Assignment:
To complete the exercise, write out all the data exactly.

Recorded data:
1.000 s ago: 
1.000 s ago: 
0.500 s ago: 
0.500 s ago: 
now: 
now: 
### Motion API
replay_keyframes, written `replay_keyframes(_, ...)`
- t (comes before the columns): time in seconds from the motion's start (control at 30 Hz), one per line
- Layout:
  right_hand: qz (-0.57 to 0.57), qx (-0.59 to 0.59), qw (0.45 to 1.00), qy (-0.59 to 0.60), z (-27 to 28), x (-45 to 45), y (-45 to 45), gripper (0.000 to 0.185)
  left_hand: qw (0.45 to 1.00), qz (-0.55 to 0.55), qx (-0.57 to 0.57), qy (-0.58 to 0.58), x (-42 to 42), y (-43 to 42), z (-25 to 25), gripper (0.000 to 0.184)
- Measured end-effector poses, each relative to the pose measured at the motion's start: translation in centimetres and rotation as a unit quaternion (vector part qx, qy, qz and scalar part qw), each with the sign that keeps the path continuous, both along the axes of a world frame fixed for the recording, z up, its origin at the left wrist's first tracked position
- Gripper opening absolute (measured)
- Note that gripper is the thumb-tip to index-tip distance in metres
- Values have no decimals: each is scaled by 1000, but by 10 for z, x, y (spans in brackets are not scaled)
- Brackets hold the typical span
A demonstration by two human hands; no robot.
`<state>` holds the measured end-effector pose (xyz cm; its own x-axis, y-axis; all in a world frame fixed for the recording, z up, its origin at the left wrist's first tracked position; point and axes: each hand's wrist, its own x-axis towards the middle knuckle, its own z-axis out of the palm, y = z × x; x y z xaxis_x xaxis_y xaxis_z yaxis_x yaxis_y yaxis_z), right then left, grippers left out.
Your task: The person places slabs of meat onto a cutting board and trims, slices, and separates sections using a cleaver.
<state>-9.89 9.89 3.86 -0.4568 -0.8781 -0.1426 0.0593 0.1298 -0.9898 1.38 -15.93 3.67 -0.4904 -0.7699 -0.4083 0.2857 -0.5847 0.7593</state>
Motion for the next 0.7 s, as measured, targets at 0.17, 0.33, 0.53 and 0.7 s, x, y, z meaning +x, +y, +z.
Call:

Exercise answer:
1.000 s ago: 
1.000 s ago: 
0.500 s ago: 
0.500 s ago: 
now: 
now: 
### Motion API
replay_keyframes, written `replay_keyframes(_, ...)`
- t (comes before the columns): time in seconds from the motion's start (control at 30 Hz), one per line
- Layout:
  right_hand: qz (-0.57 to 0.57), qx (-0.59 to 0.59), qw (0.45 to 1.00), qy (-0.59 to 0.60), z (-27 to 28), x (-45 to 45), y (-45 to 45), gripper (0.000 to 0.185)
  left_hand: qw (0.45 to 1.00), qz (-0.55 to 0.55), qx (-0.57 to 0.57), qy (-0.58 to 0.58), x (-42 to 42), y (-43 to 42), z (-25 to 25), gripper (0.000 to 0.184)
- Measured end-effector poses, each relative to the pose measured at the motion's start: translation in centimetres and rotation as a unit quaternion (vector part qx, qy, qz and scalar part qw), each with the sign that keeps the path continuous, both along the axes of a world frame fixed for the recording, z up, its origin at the left wrist's first tracked position
- Gripper opening absolute (measured)
- Note that gripper is the thumb-tip to index-tip distance in metres
- Values have no decimals: each is scaled by 1000, but by 10 for z, x, y (spans in brackets are not scaled)
- Brackets hold the typical span
A demonstration by two human hands; no robot.
`<state>` holds the measured end-effector pose (xyz cm; its own x-axis, y-axis; all in a world frame fixed for the recording, z up, its origin at the left wrist's first tracked position; point and axes: each hand's wrist, its own x-axis towards the middle knuckle, its own z-axis out of the palm, y = z × x; x y z xaxis_x xaxis_y xaxis_z yaxis_x yaxis_y yaxis_z), right then left, grippers left out.
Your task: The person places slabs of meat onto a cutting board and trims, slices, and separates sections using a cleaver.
<state>-9.89 9.89 3.86 -0.4568 -0.8781 -0.1426 0.0593 0.1298 -0.9898 1.38 -15.93 3.67 -0.4904 -0.7699 -0.4083 0.2857 -0.5847 0.7593</state>
Motion for the next 0.7 s, as measured, targets at 0.17, 0.33, 0.53 and 0.7 s, x, y, z meaning +x, +y, +z.
Call:

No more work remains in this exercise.